### [EXERCISE DIRECTIONS]
Below are some records; output exactly the lines from the line with "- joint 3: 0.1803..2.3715" to the line with "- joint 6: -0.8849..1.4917", both ends kept, and nothing more.

***

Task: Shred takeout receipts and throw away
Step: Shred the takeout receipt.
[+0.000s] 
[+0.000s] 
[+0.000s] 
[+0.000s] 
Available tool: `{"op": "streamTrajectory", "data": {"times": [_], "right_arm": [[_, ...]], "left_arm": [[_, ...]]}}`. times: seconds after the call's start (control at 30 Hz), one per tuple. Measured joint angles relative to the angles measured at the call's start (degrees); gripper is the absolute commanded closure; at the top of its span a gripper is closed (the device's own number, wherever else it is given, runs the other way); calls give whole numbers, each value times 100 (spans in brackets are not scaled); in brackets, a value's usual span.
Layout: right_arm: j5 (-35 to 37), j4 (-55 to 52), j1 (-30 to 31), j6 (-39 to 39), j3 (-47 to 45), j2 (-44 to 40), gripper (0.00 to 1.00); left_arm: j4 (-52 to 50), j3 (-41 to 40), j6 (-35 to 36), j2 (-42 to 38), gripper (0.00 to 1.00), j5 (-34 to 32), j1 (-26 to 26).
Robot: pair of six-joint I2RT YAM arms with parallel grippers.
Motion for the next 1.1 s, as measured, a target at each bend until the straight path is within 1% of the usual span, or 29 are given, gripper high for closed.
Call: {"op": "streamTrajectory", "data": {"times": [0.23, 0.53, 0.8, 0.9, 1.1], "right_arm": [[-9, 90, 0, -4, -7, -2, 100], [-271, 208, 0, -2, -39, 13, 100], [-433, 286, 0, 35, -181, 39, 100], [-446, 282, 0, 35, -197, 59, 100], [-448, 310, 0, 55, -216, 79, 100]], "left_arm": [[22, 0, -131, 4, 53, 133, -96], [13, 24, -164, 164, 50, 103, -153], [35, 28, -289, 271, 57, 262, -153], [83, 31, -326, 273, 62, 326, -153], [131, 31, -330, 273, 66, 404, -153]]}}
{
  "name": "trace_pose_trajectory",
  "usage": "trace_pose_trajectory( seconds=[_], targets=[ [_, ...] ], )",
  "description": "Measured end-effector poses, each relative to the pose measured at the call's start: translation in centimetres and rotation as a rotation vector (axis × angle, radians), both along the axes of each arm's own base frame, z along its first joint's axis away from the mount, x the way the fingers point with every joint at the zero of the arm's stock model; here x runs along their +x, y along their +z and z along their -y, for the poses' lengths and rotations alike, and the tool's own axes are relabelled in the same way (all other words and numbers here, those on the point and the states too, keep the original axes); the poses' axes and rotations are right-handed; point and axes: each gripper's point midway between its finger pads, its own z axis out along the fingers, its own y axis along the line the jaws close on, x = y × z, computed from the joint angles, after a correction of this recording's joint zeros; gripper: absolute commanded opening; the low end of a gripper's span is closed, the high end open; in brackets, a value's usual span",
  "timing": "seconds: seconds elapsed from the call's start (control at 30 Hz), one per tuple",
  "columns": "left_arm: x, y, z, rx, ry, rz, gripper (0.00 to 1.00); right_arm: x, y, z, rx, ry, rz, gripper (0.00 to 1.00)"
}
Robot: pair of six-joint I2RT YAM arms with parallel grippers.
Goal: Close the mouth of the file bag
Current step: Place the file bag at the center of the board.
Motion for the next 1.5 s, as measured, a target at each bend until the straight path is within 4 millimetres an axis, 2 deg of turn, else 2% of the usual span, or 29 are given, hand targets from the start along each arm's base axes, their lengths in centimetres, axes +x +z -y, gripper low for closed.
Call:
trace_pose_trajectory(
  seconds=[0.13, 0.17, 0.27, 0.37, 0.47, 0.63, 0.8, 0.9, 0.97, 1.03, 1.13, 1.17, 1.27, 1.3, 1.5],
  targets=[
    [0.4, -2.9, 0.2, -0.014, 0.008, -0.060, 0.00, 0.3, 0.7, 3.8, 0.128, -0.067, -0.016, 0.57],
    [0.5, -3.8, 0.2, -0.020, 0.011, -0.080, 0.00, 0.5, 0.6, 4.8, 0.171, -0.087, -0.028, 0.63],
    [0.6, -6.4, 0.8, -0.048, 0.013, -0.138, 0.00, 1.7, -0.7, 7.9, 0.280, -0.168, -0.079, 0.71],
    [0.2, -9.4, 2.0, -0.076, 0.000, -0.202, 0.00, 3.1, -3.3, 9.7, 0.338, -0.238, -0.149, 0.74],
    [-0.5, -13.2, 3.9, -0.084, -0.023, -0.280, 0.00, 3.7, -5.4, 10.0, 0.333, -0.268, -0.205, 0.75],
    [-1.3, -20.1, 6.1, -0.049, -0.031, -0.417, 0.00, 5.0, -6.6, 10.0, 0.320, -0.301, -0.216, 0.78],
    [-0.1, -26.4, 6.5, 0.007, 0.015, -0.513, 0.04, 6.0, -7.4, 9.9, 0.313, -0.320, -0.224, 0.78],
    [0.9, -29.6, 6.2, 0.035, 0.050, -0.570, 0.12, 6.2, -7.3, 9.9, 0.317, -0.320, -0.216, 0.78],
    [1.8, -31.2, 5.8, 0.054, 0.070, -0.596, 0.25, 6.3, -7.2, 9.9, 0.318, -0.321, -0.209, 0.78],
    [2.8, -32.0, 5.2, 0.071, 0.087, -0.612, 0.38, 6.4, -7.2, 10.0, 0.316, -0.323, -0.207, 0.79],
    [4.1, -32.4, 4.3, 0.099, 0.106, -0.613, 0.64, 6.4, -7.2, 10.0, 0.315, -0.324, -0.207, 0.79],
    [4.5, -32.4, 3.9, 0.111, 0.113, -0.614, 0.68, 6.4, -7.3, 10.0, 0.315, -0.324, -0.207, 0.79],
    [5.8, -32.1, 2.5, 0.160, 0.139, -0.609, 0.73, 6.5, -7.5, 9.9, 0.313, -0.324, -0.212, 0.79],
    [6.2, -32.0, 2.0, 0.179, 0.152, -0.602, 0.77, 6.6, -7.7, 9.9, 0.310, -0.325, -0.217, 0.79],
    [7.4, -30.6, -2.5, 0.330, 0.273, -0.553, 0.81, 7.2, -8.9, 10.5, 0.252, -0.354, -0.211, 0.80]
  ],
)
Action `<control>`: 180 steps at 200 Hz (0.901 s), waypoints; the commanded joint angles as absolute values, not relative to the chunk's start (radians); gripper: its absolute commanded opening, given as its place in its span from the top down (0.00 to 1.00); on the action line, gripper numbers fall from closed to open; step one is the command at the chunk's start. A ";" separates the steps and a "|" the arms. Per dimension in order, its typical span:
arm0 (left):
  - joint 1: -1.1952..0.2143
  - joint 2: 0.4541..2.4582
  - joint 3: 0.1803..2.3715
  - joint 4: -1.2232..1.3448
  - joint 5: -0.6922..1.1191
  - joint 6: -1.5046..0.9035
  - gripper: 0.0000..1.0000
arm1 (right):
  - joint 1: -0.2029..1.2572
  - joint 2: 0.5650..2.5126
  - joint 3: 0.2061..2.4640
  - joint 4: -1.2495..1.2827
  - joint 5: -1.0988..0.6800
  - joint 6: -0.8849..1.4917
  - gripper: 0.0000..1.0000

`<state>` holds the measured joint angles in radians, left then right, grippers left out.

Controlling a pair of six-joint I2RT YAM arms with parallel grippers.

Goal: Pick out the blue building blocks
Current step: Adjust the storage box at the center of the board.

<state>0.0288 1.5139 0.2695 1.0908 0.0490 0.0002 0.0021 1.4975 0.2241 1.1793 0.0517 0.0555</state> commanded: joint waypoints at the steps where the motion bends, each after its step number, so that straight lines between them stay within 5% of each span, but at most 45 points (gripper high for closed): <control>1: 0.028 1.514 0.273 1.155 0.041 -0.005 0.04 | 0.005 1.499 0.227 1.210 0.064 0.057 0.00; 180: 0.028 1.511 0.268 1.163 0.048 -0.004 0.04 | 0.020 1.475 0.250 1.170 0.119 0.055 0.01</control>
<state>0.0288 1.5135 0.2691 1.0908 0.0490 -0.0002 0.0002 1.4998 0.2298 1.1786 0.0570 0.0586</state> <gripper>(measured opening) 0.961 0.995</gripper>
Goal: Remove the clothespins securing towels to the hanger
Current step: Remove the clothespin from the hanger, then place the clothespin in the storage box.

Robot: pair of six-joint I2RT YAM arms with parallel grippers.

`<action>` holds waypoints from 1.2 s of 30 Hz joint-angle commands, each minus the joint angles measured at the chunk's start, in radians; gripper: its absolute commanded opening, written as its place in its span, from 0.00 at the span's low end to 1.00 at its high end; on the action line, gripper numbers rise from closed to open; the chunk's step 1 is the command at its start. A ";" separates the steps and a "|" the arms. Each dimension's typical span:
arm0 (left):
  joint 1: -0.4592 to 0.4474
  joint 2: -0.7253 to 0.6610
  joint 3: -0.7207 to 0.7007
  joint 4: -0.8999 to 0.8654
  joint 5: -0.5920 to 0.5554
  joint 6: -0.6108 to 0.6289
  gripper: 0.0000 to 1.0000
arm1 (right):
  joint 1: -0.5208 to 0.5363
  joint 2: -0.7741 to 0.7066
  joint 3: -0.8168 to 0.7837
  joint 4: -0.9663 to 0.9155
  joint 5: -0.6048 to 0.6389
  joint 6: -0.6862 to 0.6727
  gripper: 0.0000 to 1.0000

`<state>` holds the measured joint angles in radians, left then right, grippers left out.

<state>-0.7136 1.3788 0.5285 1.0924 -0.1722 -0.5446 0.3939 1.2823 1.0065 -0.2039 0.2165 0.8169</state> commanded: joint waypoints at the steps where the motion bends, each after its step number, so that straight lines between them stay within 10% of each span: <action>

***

### [ANSWER AREA]
  - joint 3: 0.1803..2.3715
  - joint 4: -1.2232..1.3448
  - joint 5: -0.6922..1.1191
  - joint 6: -1.5046..0.9035
  - gripper: 0.0000..1.0000
arm1 (right):
  - joint 1: -0.2029..1.2572
  - joint 2: 0.5650..2.5126
  - joint 3: 0.2061..2.4640
  - joint 4: -1.2495..1.2827
  - joint 5: -1.0988..0.6800
  - joint 6: -0.8849..1.4917

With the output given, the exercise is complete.